| Data under study |
----------------------------------------

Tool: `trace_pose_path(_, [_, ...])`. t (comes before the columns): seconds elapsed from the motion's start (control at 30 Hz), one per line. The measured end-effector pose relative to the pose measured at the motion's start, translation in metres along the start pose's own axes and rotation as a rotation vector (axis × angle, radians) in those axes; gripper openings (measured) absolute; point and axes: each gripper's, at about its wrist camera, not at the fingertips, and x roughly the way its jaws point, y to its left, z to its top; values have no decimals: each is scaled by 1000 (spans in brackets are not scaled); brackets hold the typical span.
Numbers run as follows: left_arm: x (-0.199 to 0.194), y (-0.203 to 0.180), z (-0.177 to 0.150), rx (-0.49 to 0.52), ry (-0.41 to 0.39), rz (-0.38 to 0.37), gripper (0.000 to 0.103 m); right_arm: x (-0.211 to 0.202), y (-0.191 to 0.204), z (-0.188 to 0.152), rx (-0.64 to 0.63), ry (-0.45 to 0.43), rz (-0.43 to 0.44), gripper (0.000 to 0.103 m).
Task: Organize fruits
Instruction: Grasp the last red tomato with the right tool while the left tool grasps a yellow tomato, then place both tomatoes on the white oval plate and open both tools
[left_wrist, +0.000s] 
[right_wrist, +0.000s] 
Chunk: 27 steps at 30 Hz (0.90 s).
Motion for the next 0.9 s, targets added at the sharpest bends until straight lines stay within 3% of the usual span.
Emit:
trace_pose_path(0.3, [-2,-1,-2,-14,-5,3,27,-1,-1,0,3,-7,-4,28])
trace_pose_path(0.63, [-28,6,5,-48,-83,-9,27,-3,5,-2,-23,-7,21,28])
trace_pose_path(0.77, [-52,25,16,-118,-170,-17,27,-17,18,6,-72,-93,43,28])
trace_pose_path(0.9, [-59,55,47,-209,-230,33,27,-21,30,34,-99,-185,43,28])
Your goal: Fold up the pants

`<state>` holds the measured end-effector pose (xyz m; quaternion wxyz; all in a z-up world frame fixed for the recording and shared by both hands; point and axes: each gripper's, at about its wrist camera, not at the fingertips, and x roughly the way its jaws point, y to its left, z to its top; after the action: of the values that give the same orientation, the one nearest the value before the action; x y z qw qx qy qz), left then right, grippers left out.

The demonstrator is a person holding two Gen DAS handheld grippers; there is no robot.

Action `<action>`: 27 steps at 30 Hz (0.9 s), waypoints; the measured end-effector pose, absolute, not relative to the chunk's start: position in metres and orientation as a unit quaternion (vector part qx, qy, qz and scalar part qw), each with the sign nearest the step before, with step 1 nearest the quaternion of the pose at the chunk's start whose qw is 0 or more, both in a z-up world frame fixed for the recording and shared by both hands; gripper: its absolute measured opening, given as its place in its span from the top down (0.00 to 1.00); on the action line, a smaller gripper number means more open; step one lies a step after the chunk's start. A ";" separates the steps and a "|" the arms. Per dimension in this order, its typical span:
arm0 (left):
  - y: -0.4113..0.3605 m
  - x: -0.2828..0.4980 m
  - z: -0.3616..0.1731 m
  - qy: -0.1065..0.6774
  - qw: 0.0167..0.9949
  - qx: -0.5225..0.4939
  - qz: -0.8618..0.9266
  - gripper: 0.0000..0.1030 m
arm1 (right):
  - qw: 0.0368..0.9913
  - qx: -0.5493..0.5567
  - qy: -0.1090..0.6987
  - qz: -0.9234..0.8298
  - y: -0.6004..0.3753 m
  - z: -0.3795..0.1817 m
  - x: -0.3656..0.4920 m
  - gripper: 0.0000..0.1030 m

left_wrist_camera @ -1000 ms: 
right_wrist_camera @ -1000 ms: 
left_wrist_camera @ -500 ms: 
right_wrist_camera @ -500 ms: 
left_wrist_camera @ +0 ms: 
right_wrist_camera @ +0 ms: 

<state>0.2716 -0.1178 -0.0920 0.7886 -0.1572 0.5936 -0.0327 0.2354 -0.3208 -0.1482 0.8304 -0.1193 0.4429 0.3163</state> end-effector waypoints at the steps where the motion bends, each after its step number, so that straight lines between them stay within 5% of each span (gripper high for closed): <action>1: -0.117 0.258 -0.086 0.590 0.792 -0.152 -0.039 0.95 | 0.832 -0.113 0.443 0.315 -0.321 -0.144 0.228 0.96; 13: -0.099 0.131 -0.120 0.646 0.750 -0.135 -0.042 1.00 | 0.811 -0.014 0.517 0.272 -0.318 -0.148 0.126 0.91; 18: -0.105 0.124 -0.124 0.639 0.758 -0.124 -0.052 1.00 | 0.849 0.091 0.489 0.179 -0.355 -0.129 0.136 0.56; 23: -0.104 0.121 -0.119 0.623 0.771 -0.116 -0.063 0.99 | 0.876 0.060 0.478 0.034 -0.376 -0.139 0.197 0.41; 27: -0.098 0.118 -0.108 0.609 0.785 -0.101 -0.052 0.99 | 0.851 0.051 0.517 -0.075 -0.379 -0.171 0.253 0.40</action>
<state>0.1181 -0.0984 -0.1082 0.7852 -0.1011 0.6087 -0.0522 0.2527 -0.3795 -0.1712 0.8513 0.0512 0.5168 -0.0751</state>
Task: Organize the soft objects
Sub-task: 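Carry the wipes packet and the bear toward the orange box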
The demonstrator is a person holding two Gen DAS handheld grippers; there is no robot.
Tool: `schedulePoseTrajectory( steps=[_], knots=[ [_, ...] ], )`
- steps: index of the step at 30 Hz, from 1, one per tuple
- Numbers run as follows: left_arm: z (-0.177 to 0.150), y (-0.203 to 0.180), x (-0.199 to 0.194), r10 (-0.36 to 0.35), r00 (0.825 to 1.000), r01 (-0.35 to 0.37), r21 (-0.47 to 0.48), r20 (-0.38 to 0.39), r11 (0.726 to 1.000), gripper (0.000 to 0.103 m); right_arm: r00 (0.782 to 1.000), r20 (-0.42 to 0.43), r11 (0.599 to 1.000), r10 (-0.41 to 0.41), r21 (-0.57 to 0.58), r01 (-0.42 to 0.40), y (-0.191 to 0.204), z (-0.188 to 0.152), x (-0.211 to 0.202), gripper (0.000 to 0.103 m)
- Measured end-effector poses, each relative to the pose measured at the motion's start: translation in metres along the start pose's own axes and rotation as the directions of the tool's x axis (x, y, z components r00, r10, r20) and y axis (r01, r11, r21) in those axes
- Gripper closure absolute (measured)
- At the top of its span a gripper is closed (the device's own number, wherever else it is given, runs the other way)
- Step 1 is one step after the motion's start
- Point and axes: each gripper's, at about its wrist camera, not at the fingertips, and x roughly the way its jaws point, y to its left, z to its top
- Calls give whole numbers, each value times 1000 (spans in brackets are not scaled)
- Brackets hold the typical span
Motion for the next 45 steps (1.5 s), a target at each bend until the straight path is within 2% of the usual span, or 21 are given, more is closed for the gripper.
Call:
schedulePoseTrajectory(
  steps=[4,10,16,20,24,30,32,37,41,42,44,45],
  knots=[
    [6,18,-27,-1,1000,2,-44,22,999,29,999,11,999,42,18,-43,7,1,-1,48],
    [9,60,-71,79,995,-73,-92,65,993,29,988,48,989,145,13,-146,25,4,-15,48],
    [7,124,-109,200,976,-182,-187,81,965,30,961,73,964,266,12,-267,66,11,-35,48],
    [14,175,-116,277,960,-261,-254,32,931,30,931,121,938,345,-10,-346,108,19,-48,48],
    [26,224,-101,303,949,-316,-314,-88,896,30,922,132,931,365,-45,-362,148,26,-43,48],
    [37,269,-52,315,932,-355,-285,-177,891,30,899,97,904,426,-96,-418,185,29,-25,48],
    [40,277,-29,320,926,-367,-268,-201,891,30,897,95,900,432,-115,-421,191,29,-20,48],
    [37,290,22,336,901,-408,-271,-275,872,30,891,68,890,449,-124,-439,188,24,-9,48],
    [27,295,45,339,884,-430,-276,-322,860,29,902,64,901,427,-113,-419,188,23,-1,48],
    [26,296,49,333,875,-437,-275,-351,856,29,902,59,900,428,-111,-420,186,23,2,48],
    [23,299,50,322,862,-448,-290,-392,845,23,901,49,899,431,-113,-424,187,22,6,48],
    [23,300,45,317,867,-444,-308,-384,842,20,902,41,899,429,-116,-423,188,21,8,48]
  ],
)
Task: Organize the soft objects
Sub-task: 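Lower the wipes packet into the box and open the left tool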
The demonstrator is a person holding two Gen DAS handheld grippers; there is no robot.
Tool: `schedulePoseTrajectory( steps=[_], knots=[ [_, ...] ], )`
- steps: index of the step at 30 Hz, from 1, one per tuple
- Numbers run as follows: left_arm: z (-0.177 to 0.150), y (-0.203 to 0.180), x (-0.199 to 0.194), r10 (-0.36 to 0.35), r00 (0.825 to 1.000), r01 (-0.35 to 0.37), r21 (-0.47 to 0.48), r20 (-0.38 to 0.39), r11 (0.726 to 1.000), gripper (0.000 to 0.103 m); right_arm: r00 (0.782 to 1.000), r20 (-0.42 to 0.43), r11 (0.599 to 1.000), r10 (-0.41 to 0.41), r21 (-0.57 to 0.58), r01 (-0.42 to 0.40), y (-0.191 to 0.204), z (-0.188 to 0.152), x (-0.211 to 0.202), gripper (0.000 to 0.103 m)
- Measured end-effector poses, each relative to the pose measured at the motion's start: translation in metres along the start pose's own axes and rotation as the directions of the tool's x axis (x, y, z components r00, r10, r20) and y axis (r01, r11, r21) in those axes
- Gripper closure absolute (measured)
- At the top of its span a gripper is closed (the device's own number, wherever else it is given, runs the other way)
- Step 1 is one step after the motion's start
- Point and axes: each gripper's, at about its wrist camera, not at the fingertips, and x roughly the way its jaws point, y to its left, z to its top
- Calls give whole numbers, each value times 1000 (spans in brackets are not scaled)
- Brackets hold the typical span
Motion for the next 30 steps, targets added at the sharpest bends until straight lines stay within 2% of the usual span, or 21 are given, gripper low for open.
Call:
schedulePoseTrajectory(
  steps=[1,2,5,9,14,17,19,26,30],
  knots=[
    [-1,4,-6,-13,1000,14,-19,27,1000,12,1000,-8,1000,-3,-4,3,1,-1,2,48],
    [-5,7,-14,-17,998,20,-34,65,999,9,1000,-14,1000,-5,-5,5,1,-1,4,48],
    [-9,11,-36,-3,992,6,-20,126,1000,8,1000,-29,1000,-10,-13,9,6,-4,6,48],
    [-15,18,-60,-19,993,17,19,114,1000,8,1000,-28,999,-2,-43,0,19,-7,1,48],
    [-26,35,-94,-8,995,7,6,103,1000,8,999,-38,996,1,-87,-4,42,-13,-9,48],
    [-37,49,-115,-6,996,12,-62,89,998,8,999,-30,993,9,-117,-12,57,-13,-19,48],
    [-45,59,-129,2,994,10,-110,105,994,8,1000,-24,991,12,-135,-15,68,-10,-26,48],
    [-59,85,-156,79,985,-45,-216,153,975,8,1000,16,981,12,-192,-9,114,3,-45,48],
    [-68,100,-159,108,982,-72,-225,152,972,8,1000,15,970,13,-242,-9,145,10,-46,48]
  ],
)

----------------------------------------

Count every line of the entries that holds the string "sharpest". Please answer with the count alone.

2